Existing methods struggle to generalize from homochiral data of L-proteins and L-peptides to design D-peptide binders targeting L-proteins. This work proposes a chirality-aware E(3)-equivariant latent diffusion model that explicitly encodes chiral geometry through axial vector features, enabling, for the first time, cross-chirality generation of D-peptides from homochiral training data. By overcoming the fundamental limitation of conventional models in handling chirality inversion, the method outperforms current computational tools in in silico evaluations. Crucially, wet-lab experiments confirm that the designed D-peptides exhibit effective binding affinity, establishing this approach as the first AI-driven de novo D-peptide design framework validated experimentally.

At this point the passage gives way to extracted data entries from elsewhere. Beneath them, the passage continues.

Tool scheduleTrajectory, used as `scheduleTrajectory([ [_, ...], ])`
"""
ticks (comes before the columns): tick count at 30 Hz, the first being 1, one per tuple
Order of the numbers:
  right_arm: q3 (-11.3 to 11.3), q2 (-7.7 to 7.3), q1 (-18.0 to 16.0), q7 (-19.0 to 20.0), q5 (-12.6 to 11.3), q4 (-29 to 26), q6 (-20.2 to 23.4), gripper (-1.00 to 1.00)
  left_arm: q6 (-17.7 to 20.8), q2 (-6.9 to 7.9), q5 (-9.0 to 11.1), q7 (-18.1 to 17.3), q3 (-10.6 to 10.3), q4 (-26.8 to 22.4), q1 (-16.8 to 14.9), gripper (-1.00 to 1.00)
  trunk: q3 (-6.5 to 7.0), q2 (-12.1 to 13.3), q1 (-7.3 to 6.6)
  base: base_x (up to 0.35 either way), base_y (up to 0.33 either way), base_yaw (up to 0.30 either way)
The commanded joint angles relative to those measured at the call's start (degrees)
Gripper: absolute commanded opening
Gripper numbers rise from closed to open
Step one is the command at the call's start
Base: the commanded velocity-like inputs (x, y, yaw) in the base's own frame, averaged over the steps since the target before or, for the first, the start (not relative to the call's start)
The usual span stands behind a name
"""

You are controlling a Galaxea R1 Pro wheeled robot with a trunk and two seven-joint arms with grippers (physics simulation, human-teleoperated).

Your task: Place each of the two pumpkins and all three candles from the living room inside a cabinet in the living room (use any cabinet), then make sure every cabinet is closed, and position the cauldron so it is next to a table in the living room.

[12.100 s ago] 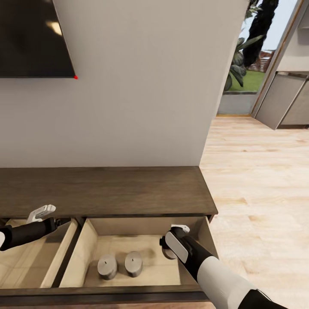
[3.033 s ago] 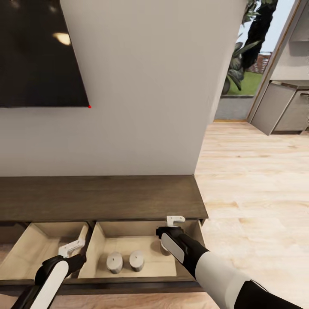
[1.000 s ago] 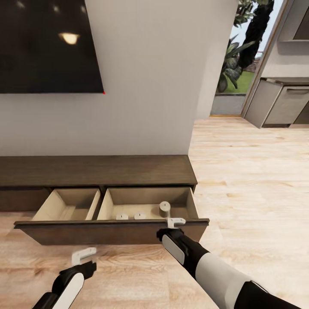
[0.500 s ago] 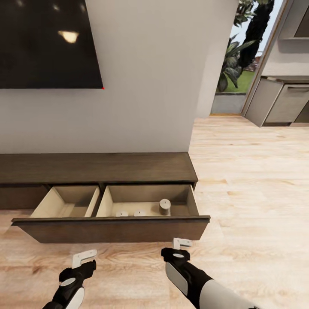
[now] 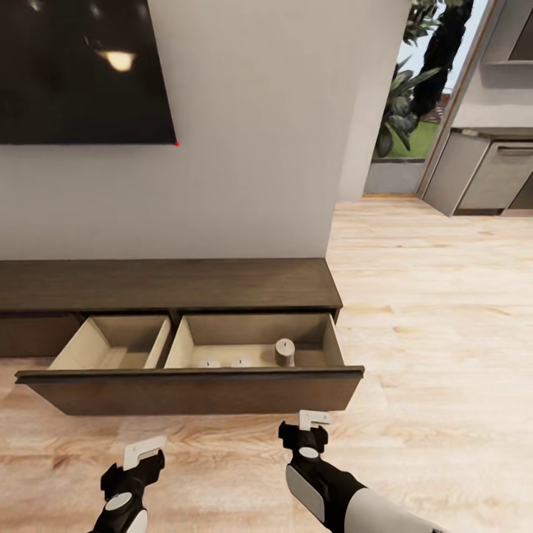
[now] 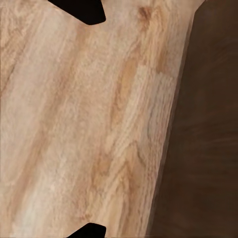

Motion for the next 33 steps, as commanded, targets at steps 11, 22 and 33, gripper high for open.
scheduleTrajectory([
  [11,0.58,0.0,0.0,0.09,0.12,1.16,-4.43,1.0,-4.79,-2.3,-4.68,-0.16,0.0,3.46,0.0,1.0,-1.98,-4.43,2.42,0.0,0.0,0.0],
  [22,1.34,0.0,0.0,0.15,0.15,4.27,-10.33,1.0,-4.99,-2.39,-4.99,-0.16,0.0,3.66,0.0,1.0,-3.95,-8.84,4.84,0.0,0.0,0.0],
  [33,1.35,0.0,0.0,0.18,0.15,4.9,-10.4,1.0,-6.72,-2.31,-4.96,-0.16,0.0,3.96,0.0,1.0,-5.93,-13.25,7.25,0.0,0.0,0.0],
])
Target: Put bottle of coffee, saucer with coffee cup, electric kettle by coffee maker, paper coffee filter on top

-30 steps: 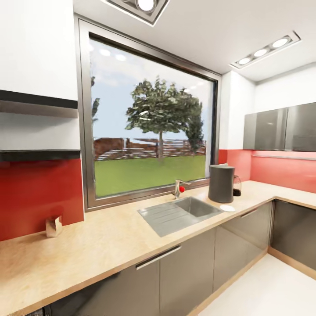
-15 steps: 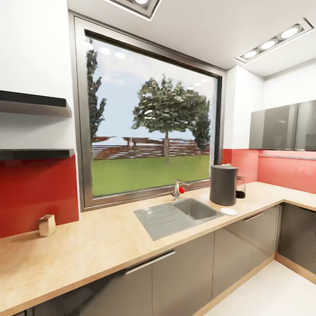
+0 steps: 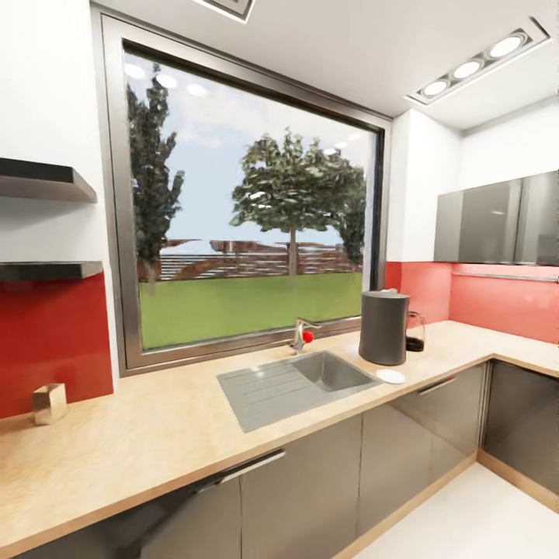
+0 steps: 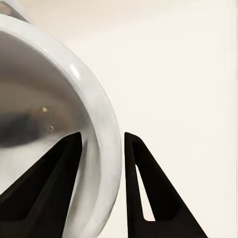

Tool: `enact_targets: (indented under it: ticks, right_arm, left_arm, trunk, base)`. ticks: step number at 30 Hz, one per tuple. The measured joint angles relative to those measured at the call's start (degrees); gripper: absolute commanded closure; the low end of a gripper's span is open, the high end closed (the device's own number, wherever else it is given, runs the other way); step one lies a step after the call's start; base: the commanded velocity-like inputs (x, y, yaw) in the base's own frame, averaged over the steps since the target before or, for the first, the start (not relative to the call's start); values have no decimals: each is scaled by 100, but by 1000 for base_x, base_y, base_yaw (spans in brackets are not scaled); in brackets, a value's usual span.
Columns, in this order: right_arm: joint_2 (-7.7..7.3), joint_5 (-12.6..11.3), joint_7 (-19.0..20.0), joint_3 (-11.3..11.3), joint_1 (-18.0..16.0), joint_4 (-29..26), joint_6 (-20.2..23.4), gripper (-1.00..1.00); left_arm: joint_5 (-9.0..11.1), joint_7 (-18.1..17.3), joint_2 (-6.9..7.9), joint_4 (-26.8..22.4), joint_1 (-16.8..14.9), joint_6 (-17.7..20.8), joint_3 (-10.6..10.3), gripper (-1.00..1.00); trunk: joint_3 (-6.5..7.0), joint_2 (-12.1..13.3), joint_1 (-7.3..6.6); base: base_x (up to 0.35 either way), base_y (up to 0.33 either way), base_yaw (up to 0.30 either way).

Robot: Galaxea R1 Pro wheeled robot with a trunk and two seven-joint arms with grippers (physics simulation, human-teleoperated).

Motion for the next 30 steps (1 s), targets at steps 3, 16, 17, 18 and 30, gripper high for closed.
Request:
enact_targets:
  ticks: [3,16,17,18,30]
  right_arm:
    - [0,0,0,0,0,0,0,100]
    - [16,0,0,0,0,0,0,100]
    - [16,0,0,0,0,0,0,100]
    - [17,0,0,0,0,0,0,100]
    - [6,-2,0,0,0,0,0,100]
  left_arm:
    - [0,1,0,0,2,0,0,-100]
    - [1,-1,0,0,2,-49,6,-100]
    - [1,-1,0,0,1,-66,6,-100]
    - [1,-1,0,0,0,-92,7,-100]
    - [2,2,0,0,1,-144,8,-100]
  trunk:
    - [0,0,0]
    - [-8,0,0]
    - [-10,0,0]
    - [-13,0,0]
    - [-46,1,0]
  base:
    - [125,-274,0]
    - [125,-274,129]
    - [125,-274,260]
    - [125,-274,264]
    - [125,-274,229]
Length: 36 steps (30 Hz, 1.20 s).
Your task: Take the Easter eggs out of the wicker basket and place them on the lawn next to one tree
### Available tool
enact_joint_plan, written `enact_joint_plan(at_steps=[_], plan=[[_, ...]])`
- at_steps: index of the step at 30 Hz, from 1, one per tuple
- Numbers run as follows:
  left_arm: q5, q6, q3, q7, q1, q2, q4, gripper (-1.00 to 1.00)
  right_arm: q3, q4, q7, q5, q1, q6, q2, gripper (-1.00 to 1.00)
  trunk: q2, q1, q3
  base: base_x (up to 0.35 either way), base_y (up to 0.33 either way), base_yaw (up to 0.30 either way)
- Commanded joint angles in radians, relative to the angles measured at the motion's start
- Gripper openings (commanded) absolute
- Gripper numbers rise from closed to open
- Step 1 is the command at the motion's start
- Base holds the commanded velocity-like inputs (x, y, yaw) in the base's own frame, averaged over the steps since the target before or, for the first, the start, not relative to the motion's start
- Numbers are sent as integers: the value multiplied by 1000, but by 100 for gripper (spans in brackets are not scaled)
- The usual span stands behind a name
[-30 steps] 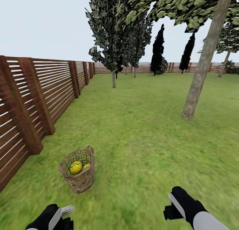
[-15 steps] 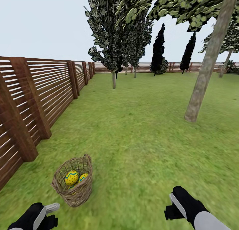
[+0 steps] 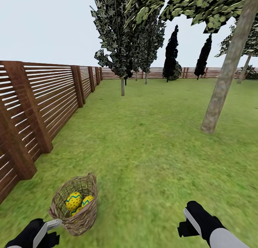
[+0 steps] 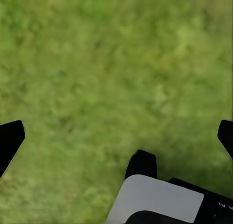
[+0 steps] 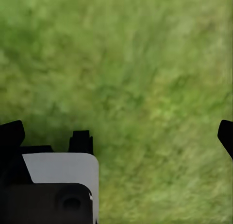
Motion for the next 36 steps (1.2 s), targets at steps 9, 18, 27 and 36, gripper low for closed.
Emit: enact_joint_plan(at_steps=[9, 18, 27, 36], plan=[[9, 11, 3, 0, 0, 51, 0, 100, 8, -1, -4, -10, -1, 4, -2, 100, -1, 0, -1, 3, 0, 0], [0, 13, 0, -82, 0, 84, 1, 100, 8, -1, -4, -11, -1, 4, -3, 100, -1, 0, -1, 0, 1, 0], [4, 11, -2, -86, -1, 104, 1, 100, 8, -1, -4, -11, -1, 4, -4, 100, -1, 0, -1, 129, 238, 0], [3, 10, -2, -85, -1, 102, 1, 100, 9, -1, -4, -12, -1, 4, -4, 100, -1, 0, -1, 217, 95, 0]])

D-peptide binders targeting L-proteins have promising therapeutic potential. Despite rapid advances in machine learning-based target-conditioned peptide design, generating D-peptide binders remains largely unexplored. In this work, we show that by injecting axial features to $E(3)$-equivariant (polar) vector features,it is feasible to achieve cross-chirality generalization from homo-chiral (L--L) training data to hetero-chiral (D--L) design tasks. By implementing this method within a latent diffusion model, we achieved D-peptide binder design that not only outperforms existing tools in in silico benchmarks, but also demonstrates efficacy in wet-lab validation. To our knowledge, our approach represents the first wet-lab validated generative AI for the de novo design of D-peptide binders, offering new perspectives on handling chirality in protein design.